[EXERCISE DETAILS] Could you give the number of lines in the entries below that contain the word "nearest"? Only the number is wanted.

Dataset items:
# # # #

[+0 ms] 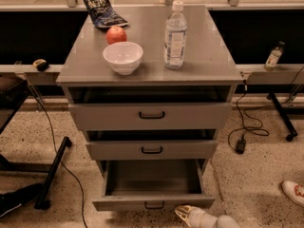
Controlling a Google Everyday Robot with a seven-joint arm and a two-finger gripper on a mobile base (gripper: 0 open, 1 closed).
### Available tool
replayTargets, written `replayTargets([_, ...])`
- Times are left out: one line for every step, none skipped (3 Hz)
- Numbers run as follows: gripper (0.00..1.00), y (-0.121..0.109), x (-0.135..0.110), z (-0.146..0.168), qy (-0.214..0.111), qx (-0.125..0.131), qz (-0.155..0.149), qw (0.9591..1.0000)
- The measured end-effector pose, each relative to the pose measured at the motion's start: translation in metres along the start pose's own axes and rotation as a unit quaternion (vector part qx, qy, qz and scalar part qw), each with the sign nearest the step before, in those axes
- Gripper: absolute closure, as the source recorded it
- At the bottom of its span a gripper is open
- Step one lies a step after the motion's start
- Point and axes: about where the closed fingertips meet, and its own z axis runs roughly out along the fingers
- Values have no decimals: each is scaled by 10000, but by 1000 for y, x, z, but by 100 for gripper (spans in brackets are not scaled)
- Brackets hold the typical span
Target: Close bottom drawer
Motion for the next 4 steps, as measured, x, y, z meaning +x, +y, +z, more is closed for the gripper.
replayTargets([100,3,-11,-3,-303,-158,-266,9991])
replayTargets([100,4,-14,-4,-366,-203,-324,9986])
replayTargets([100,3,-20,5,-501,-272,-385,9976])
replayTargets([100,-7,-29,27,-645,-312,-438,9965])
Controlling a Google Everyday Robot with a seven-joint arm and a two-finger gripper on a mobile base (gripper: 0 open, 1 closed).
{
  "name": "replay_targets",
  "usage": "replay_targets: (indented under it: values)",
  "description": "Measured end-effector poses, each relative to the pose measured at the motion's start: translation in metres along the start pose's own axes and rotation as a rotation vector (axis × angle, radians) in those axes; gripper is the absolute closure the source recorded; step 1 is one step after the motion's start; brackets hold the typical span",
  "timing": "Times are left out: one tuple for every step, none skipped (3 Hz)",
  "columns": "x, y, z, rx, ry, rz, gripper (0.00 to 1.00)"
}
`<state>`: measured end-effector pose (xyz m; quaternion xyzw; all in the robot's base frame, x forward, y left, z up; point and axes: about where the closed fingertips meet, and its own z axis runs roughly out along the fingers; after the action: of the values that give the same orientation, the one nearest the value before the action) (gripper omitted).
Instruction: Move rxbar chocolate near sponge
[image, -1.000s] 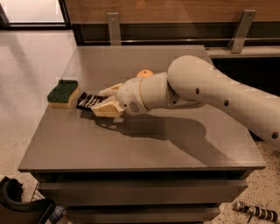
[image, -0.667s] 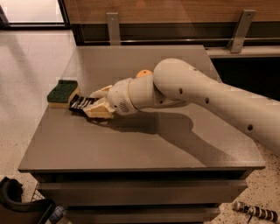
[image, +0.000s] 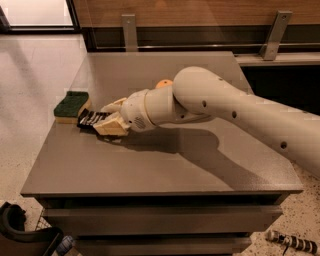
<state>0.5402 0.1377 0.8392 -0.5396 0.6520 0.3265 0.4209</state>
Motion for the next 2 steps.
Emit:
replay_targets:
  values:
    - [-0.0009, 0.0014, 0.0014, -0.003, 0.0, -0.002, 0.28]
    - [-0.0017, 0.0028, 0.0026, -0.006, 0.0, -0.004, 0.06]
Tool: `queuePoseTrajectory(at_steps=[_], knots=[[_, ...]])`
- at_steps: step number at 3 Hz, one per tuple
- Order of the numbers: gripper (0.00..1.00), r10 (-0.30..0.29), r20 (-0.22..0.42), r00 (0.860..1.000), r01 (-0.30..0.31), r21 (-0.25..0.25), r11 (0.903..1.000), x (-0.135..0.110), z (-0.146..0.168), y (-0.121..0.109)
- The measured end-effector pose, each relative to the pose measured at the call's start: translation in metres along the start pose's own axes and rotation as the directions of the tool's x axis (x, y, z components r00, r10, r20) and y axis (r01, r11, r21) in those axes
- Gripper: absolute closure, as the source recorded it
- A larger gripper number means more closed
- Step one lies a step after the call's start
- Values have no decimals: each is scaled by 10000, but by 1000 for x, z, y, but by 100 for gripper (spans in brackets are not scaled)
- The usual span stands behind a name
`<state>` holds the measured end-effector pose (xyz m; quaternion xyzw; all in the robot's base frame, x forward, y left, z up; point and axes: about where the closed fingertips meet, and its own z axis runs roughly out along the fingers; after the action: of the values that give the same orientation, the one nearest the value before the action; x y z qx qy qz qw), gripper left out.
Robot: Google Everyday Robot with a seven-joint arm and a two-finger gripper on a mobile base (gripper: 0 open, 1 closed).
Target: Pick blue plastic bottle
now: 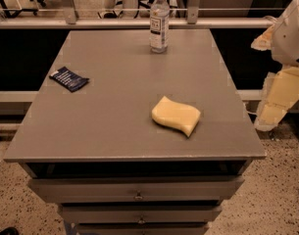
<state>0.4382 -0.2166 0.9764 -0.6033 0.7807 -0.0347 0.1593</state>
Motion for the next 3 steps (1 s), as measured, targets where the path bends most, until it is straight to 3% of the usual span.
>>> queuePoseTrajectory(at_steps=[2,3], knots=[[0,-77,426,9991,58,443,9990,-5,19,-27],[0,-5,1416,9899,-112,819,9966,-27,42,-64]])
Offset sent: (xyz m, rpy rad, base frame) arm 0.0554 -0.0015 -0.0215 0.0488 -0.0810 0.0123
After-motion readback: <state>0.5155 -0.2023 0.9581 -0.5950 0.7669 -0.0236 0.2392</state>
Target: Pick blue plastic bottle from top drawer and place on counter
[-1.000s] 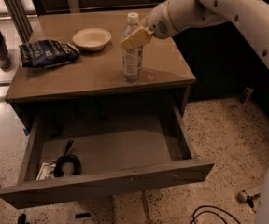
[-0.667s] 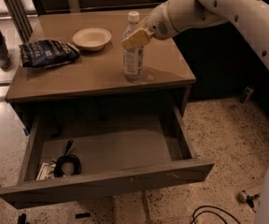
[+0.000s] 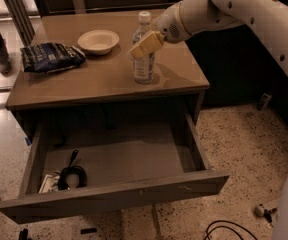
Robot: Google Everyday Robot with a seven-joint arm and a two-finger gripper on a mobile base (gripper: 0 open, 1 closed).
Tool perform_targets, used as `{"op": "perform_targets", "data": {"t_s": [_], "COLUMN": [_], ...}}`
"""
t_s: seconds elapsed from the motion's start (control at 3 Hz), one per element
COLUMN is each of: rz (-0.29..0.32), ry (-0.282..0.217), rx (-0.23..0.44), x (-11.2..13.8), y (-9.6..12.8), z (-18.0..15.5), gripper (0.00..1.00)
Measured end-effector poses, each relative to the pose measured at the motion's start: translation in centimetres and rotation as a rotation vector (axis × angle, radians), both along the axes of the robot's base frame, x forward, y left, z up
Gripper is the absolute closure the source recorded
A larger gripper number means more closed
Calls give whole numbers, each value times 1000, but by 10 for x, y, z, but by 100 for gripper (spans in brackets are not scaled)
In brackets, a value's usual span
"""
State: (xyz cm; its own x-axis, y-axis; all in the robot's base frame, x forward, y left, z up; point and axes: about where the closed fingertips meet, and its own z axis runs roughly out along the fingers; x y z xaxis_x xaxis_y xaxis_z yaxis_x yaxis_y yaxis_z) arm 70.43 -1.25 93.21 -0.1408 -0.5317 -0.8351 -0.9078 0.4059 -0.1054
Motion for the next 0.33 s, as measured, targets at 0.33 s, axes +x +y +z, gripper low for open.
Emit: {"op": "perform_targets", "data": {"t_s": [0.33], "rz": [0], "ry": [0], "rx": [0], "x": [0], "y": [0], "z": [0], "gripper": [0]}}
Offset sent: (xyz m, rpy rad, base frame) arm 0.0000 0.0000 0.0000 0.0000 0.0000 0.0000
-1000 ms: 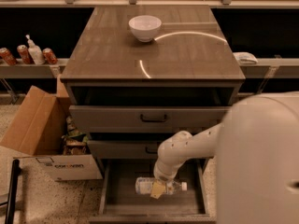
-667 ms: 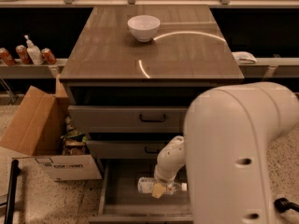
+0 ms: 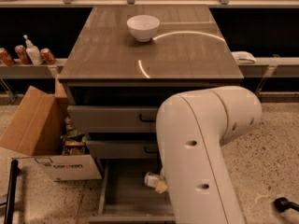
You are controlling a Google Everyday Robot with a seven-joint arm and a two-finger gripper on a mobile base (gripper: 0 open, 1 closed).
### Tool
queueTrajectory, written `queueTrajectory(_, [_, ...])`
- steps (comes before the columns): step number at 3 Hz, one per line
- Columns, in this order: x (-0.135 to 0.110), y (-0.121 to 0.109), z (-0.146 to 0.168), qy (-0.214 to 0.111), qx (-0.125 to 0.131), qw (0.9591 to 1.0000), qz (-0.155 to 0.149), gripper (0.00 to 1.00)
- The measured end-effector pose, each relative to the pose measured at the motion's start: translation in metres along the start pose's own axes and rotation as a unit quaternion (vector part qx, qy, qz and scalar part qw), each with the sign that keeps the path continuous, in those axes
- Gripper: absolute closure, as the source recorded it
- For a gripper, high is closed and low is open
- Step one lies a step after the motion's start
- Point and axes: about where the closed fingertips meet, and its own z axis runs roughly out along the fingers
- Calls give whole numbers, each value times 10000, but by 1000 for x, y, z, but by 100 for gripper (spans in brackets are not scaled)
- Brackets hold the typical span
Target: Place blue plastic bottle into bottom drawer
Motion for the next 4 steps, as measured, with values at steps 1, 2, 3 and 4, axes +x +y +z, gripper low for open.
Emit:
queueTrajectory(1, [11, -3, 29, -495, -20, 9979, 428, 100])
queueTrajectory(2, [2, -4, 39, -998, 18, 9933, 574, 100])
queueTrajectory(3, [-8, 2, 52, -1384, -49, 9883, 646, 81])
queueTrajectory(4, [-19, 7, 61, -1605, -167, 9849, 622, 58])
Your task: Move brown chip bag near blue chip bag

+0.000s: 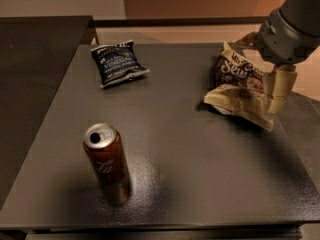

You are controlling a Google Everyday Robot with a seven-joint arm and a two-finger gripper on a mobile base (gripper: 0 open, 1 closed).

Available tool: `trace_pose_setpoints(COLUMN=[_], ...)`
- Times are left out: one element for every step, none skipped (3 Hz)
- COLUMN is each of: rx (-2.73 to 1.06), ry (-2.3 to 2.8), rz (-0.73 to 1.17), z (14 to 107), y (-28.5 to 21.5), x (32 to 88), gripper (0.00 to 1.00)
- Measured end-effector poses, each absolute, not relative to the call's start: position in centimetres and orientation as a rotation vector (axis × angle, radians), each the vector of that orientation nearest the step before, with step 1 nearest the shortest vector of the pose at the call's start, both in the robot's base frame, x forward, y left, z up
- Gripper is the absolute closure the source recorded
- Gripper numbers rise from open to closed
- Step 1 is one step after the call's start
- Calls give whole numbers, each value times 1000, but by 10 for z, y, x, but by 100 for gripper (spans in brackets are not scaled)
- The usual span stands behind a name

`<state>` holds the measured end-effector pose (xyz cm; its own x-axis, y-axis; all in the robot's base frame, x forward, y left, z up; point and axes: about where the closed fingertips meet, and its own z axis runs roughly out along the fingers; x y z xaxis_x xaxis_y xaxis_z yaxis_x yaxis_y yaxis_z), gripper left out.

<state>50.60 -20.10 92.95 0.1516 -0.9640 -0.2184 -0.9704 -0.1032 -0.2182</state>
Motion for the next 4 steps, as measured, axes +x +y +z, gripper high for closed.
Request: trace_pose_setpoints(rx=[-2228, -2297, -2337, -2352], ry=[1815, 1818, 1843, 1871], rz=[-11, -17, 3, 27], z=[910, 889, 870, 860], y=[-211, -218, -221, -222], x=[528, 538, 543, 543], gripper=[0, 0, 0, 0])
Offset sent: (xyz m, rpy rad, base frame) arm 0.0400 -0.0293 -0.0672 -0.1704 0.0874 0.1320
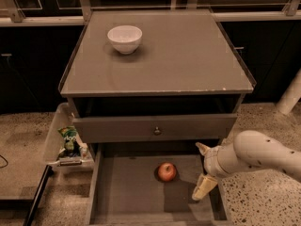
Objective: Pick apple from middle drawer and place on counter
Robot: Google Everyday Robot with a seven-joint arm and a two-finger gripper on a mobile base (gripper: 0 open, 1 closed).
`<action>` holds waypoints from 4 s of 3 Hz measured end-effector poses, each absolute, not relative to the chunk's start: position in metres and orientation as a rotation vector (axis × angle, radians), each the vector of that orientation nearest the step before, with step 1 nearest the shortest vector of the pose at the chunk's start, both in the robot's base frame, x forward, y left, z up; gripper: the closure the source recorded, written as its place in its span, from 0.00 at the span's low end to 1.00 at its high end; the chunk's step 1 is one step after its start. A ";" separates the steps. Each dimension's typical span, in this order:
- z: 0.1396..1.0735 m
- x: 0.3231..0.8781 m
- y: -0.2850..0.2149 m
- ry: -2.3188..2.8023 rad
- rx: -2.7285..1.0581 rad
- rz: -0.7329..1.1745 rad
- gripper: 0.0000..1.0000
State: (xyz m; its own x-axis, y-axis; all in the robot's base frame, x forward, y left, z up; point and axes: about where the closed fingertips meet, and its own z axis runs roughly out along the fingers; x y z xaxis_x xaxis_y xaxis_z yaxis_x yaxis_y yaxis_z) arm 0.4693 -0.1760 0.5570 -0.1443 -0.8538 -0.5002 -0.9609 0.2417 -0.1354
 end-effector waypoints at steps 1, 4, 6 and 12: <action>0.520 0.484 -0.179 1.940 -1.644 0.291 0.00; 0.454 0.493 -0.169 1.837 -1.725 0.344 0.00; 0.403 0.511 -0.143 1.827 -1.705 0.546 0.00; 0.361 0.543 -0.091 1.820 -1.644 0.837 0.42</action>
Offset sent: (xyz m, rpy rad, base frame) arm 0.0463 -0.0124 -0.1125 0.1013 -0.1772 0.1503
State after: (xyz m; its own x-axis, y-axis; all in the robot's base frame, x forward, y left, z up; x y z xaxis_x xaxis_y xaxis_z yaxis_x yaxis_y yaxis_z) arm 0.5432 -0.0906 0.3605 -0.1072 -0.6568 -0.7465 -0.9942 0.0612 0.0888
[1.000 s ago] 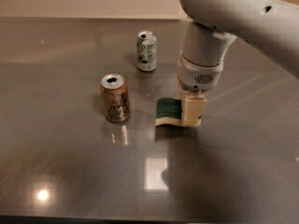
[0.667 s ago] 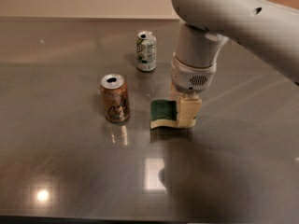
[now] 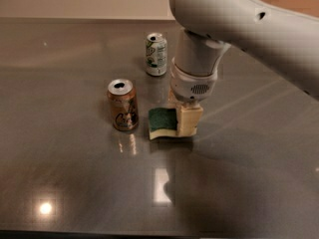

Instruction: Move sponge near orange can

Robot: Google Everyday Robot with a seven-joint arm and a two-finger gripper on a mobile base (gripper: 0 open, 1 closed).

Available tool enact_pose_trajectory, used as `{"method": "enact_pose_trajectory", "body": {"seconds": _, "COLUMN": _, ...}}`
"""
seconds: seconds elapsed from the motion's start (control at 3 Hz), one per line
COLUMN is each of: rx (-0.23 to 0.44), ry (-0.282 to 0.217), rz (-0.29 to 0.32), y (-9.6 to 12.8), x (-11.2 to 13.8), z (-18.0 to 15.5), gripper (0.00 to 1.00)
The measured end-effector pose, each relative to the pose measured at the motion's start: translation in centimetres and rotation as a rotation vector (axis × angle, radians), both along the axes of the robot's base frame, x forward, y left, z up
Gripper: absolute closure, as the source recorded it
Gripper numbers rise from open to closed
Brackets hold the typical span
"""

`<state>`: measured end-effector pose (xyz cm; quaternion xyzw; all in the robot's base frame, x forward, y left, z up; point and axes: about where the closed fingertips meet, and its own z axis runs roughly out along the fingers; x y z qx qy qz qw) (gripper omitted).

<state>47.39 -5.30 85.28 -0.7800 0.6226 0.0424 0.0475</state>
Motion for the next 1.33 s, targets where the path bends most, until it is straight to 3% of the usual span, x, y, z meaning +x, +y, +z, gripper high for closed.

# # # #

[RESPONSE BELOW] 5